“Go ahead, go, go Agaсlet!” she screamed loudly. “Go! Go! Oh, lazy cattle!”

Having visited horse racing before, Marcus was not surprised by the behavior of his aunt, such she was, his relative was passionate, wayward, and frivolous.

Meanwhile, Agaclytus matched Geminas, and they rushed side by side, grinning their teeth, standing out with white stripes on their dusty gray faces, furiously quilting their whips on the backs of horses. There was a final turn before the finish line.

Tension among viewers had reached unprecedented levels, and even Marcus jumped up from his seat. Like everyone else, he shouted loudly, stomped, waved his arms. It was like he’d gone mad with the crowd. Where did his remarkable calmness go? Where did the philosophy go of the cynics and stoics, which he absorbed from Diognetus and Alexander of Cotiaeum?
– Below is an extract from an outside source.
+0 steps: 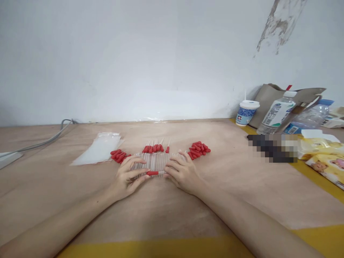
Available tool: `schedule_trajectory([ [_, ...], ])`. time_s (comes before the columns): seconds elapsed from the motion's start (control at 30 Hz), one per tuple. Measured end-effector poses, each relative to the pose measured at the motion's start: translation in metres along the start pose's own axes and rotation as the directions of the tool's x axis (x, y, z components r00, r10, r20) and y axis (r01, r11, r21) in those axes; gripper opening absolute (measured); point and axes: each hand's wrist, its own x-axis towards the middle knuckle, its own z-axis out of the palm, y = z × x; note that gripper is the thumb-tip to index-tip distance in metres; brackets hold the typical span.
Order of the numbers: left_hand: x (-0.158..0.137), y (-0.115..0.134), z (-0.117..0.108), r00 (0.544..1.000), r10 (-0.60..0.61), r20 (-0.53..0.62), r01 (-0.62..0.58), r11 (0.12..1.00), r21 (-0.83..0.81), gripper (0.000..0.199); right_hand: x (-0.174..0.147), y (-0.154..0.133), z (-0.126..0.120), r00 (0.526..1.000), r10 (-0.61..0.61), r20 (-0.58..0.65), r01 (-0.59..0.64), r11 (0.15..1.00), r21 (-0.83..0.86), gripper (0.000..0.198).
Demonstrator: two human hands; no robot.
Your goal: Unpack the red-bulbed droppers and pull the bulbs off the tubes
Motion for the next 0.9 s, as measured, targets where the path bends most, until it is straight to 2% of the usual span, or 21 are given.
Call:
schedule_trajectory([
  [0.17, 0.003, 0.007, 0.007, 0.989, 0.073, 0.131, -0.070, 0.997, -0.024, 0.039, 0.001, -0.003, 0.004, 0.999, -0.002, 0.048, -0.001, 0.999, 0.053, 0.011],
  [0.23, 0.003, 0.010, 0.013, 0.982, 0.118, 0.147, -0.115, 0.993, -0.029, 0.034, 0.001, -0.004, 0.004, 0.998, -0.008, 0.055, 0.004, 0.997, 0.074, 0.011],
  [0.3, 0.003, 0.011, 0.019, 0.981, 0.155, 0.114, -0.154, 0.988, -0.016, 0.024, 0.001, -0.007, 0.004, 0.998, -0.009, 0.064, 0.004, 0.996, 0.089, 0.012],
  [0.47, 0.001, 0.011, 0.022, 0.969, 0.243, 0.036, -0.245, 0.967, 0.068, 0.022, 0.003, -0.013, 0.005, 0.997, -0.020, 0.070, 0.012, 0.994, 0.112, 0.014],
  [0.63, 0.002, 0.012, 0.019, 0.961, 0.254, 0.109, -0.263, 0.961, 0.086, 0.017, 0.004, -0.014, 0.006, 0.996, -0.071, 0.053, 0.061, 0.983, 0.174, 0.015],
  [0.9, 0.003, 0.015, 0.014, 0.955, 0.231, 0.187, -0.228, 0.973, -0.038, 0.016, 0.003, -0.017, 0.001, 0.992, -0.117, 0.054, 0.109, 0.986, 0.130, 0.018],
])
He felt in himself something primitive, dark, eclipsing the mind, as if he captured the spirit of a predator, requiring to catch up and torment the enemy, to enjoy his blood. And he unwittingly carried his thoughts into the arena, imagining himself in a blue tunic. It was he, Marcus, rushing in the dust along the Circus, he beat the horses with force with the whip, his white teeth, ready to gnaw at the throat of the opponent.
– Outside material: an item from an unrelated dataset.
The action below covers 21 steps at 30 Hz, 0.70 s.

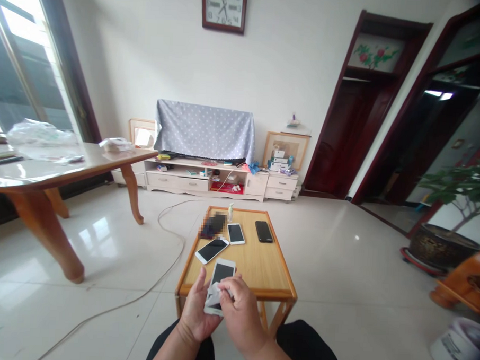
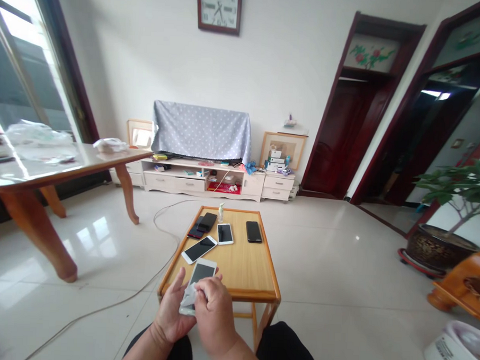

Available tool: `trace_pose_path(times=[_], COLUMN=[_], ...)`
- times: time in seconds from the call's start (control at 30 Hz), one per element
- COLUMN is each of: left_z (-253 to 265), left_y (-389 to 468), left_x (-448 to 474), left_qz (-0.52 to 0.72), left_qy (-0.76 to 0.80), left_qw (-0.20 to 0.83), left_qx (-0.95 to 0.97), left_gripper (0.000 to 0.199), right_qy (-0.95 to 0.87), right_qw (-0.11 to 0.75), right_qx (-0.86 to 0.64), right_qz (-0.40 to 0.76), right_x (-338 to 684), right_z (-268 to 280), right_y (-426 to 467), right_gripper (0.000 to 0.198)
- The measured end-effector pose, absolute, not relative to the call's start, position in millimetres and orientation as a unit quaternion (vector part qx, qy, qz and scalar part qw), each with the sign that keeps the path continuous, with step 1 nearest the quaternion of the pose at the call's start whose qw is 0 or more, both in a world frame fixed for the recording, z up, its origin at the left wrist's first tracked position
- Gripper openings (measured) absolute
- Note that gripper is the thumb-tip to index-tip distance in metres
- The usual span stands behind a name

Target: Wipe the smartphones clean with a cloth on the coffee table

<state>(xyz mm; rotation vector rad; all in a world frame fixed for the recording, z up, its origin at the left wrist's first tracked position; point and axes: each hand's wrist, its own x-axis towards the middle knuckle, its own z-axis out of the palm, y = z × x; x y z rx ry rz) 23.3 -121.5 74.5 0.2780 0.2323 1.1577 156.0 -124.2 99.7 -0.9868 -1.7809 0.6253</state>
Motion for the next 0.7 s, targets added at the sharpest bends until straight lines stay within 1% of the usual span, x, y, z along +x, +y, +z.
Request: trace_pose_path(times=[0.13,0.23,0.37,0.47,0.57,0.63,0.7], left_z=[76,74,73,73,70,67,65], left_y=[-173,-205,-232,-242,-246,-245,-244], left_x=[19,18,16,16,14,11,8], left_qz=[0.567,0.589,0.594,0.586,0.571,0.564,0.562], left_qy=[0.147,0.158,0.156,0.176,0.182,0.177,0.171], left_qw=[0.801,0.783,0.779,0.782,0.791,0.797,0.798], left_qx=[0.123,0.123,0.127,0.119,0.122,0.128,0.134], left_gripper=[0.051,0.047,0.052,0.054,0.057,0.059,0.06], right_qy=[-0.728,-0.712,-0.705,-0.726,-0.75,-0.764,-0.782], right_qw=[0.472,0.488,0.499,0.469,0.432,0.417,0.409], right_qx=[-0.439,-0.442,-0.426,-0.418,-0.423,-0.418,-0.393], right_qz=[0.234,0.245,0.27,0.279,0.269,0.259,0.258], right_x=[158,164,171,168,158,150,144], right_z=[103,111,126,126,115,106,100], right_y=[-154,-172,-192,-208,-224,-234,-242], right_gripper=[0.021,0.016,0.011,0.014,0.014,0.013,0.017])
Meanwhile, at the turn of the quadriga of the green charioteer hit the wheel of the cart Agaclytus and he flew out of it, as if a stone from the sling, rolling to the side. It was over. No, blue today didn't have a chance to celebrate triumph.
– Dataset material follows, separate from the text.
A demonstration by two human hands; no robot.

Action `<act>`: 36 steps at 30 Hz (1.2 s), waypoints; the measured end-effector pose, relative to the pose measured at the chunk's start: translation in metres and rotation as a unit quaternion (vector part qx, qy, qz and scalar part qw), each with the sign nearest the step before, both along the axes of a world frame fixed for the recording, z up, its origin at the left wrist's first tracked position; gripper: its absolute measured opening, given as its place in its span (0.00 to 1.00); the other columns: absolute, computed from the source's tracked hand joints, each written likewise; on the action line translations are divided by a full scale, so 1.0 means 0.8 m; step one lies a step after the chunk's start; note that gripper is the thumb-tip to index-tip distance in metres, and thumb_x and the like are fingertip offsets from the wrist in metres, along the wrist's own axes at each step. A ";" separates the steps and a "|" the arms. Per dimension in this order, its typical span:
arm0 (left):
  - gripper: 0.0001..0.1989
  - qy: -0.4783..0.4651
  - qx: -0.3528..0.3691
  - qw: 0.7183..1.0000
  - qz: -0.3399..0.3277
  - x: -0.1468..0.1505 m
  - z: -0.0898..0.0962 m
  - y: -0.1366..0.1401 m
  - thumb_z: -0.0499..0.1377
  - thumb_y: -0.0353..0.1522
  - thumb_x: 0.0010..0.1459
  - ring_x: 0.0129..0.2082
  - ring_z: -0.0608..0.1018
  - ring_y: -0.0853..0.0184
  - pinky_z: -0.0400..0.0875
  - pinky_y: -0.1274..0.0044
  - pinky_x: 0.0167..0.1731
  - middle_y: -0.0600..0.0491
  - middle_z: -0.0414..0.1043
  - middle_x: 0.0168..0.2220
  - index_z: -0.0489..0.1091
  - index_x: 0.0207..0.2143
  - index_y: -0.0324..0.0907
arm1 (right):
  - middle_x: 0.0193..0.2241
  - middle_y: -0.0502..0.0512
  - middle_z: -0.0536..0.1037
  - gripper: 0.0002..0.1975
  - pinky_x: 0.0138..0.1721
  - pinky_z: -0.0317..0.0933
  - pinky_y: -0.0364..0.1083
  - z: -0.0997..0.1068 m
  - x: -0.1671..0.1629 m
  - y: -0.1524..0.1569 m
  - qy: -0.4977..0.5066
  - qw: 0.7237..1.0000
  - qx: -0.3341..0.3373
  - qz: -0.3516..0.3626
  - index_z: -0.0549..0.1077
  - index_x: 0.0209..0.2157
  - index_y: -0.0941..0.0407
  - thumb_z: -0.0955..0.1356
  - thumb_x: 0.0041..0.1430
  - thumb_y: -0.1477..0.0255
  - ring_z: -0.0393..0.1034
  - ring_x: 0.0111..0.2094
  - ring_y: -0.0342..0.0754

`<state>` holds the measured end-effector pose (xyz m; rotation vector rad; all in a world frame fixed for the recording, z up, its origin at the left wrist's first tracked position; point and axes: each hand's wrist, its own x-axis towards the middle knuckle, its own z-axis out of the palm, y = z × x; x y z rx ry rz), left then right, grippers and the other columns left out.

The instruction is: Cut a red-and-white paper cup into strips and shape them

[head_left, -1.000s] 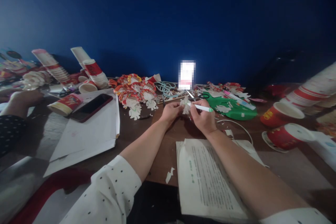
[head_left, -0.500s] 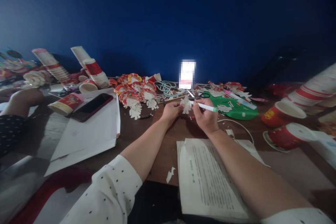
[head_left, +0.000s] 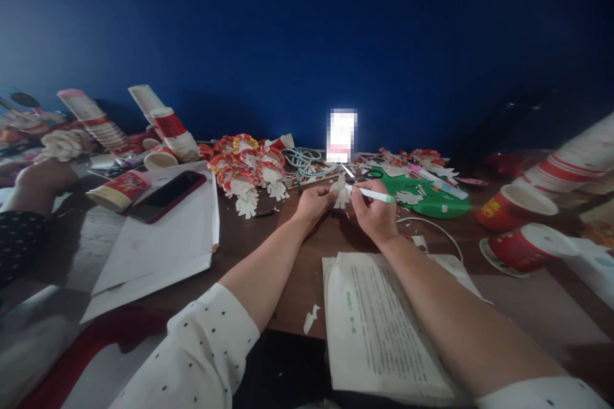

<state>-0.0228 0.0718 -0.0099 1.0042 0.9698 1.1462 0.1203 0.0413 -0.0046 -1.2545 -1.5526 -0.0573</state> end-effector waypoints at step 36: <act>0.17 0.023 0.024 0.999 -0.032 -0.003 -0.004 0.001 0.68 0.42 0.39 0.16 0.58 0.78 0.51 0.81 0.19 0.60 0.61 0.15 0.71 0.23 0.37 | 0.31 0.56 0.77 0.08 0.37 0.67 0.47 0.002 -0.005 -0.005 -0.005 0.999 0.006 0.047 0.71 0.34 0.55 0.66 0.60 0.64 0.73 0.33 0.49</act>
After Faustina’s races, Domitia and Marcus went to horse stalls to learn about Agaclytus’ health—such a slave, a skilled rider, was expensive. Ceionius, satisfied with the victory of his quadriga, had already come down. His arrival was announced by two heralds, whom he attached golden-winged wings on his back. This was a fashionable innovation for Rome.

“Consul Ceionius Commodus!” they proclaimed with trumpet voices, warning about the appearance of the magistrate. Such undisguised narcissism of Ceionius in many caused a smile.

“Faustina! Domitia!” the Commodus greeted both matrons at ease, lazily stretching the words. “It's good to see you both on the run I spend as a consul. I hope you liked it, despite the unfortunate loss of yours, Faustina, the quadriga.”

“Yes, it is!” Faustina said in a disgruntled voice. “However, I have long wanted to give Agaclytus to my nephew.” She turned to Marcus. “Will you accept my gift?”

“Of course, auntie!” Marcus politely bowed.

“Well, now we're going to compete with Marcus,” Ceionius laughed. “That’s funny!”

A little away from the masters stood their charioteers Geminas and Agaclytus; the charioteer of Faustina, with a grim look, rubbed the places bruised in the fall. Marcus noticed how he looked at his mother Domitia, at Faustina the Elder, and in his eyes, there was a hidden audacity with which men usually look at women.

“Agaclytus, come!” Ceionius called him.

A young, short stature Greek came up and leaned easily, depicting reverence. “I'm here, master.”

Ceionius approached him, with the look of a connoisseur groping his shoulders and arms.

“Listen, Marcus,” he said, “since Faustina has given you Agaclytus, will you give him to me? I'll pay a good price. You don't need a quadriga, and I keep the stables.”

“Don't bother, Ceionius. I have not yet issued a gift," Faustina was ahead of Marcus with the answer.

“Well, as you like, I don't really need it. My Geminas is still the best!”

Ceionius smiled, but Marcus noticed evil light in his eyes. Although Hadrian's chosen one was known as a vain man, an empty, harmless and foolish, who never crossed the road to anyone, except for Servianus and Fuscus, but he was able to be angry. And it was now becoming clear.